Knowles claimed he had stumbled across something so frightening he was hesitant to confess its discovery to Roth, which only made the director more curious. Knowles eventually forwarded Roth the link to a website; and what Roth discovered disturbed him more deeply than he could have imagined: somewhere in Thailand, a business was profiting on the visceral thrill of murder. For a fee of $10,000, anyone so willing could be escorted to a room, handed a loaded gun and offered another human being to kill.
“The concept instantly made me nauseous,” remembers Roth. “But it also felt real. People are sick. There are no limits to what they will do to another person for their own pleasure, and that’s the most horrifying thing of all. It’s what always stuck with me.”
The site claimed that in Thailand the practice was perfectly legal, as the victims were participating of their own free will. They were desolate, poverty-stricken people whose families were starving to death. By way of their self-sacrifice, they would make enough money for their loved ones to survive. “The website made it sound as if the prospective killers were benefactors, like they were doing a service for the victims by way of this bizarre life insurance scheme,” says Roth.
Roth was so jarred by this discovery that he immediately began work on a documentary on the subject; but he soon began to wonder about the dangers of uncovering the truth. “If I actually found anyone connected to an organization that profited from murder, why would they think twice about taking me out?” he reasons.

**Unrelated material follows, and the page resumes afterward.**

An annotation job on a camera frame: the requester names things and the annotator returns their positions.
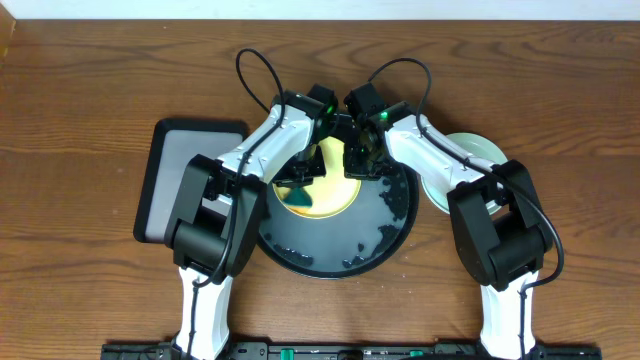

Unsure of how to proceed safely, Roth set the idea aside.
In the meantime, Roth’s debut feature, CABIN FEVER, was released in theaters and became Lion Gate Films’ top grossing movie of 2003, eventually grossing over $100 million worldwide. Roth began a flurry of meetings in Hollywood, eventually meeting with Mike Fleiss and Chris Briggs, the producers behind THE TEXAS CHAINSAW MASSACRE remake. Fleiss and Briggs wanted to make a horror film called HOSTEL, about young backpackers traveling through Central Europe. “I had done a fair amount of traveling and backpacking during college, as had Chris and Mike, and we loved the possibilities for a horror movie set in an environment we hadn’t seen since AN AMERICAN WEREWOLF IN LONDON,” says Roth. “But none of us really knew what the film was about beyond the title and the setting.”